This is the fifth post in a series of posts covering the Aggregation Design Life-Cycle (ADLC).
- Create Initial Aggregation Designs
- Remove Ineffective Aggregations
- Capture Query Workload
- Run Usage-Based Optimization (UBO) Wizard
- Create Custom Aggregations
- Final Thoughts
In the previous post, we discussed how to configure the Query Log table and generate a query workload that fully represents production activity that the cube will need to handle. The result is a special table in a relational source containing the specifics for each query…information that will be used by the Usage-Based Optimization (UBO) Wizard when designing custom aggregations. In this post, we are going to cover the process of actually running the UBO Wizard while discussing some of the considerations to keep in mind throughout the process.
UBO Wizard Overview
This was covered in the last post…but here’s overview from the MSDN page for those who missed it:
The Usage-Based Optimization Wizard is similar in output to the Aggregation Design Wizard, and is used to design aggregations for a partition. However, the Usage-Based Optimization Wizard designs aggregations based on the specific usage patterns of queries recorded in the query log of an Analysis Services instance
Running the UBO Wizard
The Usage Based Optimization (UBO) Wizard is has the same look/feel as the Aggregation Design Wizard which we used to create out initial set of aggregation designs in the first step of the ADLC. If you’re only interested in the basic 1-2-3 how-to for this wizard, then read this MSDN article. Otherwise, stick with me and I’ll show you how I approach the UBO-Wizard…
- Create a backup copy of the base aggregation design for the partition(s) for which you are about to run the UBO-Wizard. The reason you want to do this is because we will be merging the aggregations created by the UBO-Wizard into the base aggregation design at the very end of the process. Having a backup copy makes it easier to rollback if we decide we don’t like updated aggregation design.
- Select the measure group(s) for which you want to design usage-based aggregations and click the Usage-Based Optimization button shown below:
- Select the partition(s) for which you want to design usage-based aggregations and click next:
- In the Specify Query Criteria step (shown below), note the number of queries in the top half of the window. If there’s more than a few hundred queries, then use the filter options in the bottom half of the window to narrow that down a bit. Unfortunately, the stats in the top part of the window don’t dynamically update as you adjust the filters down below…so you’ll have to just eye-ball it by toggling back and forth between this screen and the next.

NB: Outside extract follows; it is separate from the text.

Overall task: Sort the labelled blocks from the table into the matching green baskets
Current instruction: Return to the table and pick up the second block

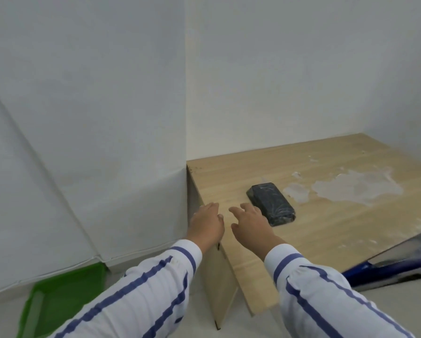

- This next screen, one of the most important steps in the process, provides you with a list of the all the queries that will be considered for aggregations. It also includes the number of occurrences and the average duration for each query.
If the list isn’t outrageously long, go ahead and select everything and just move on. If on the other hand the list is long and/or you know you’re working within tight constraints (ex. processing window, storage space), then you can sort the list by average duration and then by occurrence (frequency) to try and start to get a feel for the distribution of queries/SE-requests. Use the quadrant diagram below to help guide your decisions as to which queries to include and which to exclude:
Note: some folks argue that the frequency of a query (or more specifically a subcube request) isn’t necessarily indicative of a good aggregation candidate. The argument is the frequent queries/subcube-requests will likely already be in cache – which is a completely legitimate argument. However, there are a few additional factors that need to be included in the debate…so please stick around for the final post in this series where we’ll cover this debate in more detail.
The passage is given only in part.